A part of the overall product revamp for home products, Etisalat plans to cut international call tariffs to few countries by up to 30 percent, an executive told the press. The discussed cuts come as Etisalat, which operates in 17 countries, refocuses on its domestic market.
The plans are at an early stage and need regulatory approval, but are likely to come into force in the second half of 2012, according to Etisalat’s vice-president, Rashed Alabbar.
Etisalat already has a favoured country call plan where customers can get up to 40 percent off standard tariffs.
A 10 to 30 percent price cut is what the telecom company is planning at across local and international calls to the most popular destinations. These may include India, Philippines and Pakistan, which have large expatriate communities in the country.

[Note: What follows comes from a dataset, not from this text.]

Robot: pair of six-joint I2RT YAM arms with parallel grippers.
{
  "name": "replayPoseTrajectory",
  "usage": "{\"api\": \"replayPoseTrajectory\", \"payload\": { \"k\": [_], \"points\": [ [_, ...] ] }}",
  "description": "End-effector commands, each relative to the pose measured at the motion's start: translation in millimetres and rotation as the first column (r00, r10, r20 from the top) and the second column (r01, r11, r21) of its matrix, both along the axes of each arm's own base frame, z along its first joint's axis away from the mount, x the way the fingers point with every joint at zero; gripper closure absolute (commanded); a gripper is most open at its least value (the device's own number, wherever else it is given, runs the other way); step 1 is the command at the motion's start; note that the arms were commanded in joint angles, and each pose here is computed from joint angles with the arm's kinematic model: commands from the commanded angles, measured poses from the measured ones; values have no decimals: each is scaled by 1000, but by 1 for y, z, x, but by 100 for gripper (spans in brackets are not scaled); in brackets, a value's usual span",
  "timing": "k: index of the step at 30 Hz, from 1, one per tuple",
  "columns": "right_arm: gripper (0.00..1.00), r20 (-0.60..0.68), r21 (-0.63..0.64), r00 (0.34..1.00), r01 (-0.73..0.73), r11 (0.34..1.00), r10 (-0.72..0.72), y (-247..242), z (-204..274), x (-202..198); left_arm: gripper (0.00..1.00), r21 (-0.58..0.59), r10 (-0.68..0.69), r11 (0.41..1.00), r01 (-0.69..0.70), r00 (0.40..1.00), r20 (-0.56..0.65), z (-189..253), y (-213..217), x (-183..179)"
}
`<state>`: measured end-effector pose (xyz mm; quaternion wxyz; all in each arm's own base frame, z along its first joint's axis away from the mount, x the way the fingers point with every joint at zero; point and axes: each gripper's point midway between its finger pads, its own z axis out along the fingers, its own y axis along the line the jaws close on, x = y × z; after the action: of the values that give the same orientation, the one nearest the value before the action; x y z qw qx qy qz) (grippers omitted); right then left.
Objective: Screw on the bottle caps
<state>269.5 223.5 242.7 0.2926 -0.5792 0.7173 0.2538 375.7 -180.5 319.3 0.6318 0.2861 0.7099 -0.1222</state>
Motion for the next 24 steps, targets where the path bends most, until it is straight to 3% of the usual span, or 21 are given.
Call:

International calls are a crucial revenue source for Etisalat, with about 90 percent of the UAE’s 8.2 million population foreigners.
The UAE telco tries to win back market share. Etisalat followed foreign expansion policy until recently, allowing du to build up a 47 percent share of the country’s mobile subscribers since launching services in 2007.
Etisalat also faces a rising use of Voice over Internet Protocol (VoIP) services – free Internet-to-Internet calls and cheap Internet-to-phone calls – as people upgrade to smart phones with VoIP capabilities and broadband penetration rises.
Etisalat recently changed its low-end broadband tariffs so that subscribers get double the bandwidth for the same price.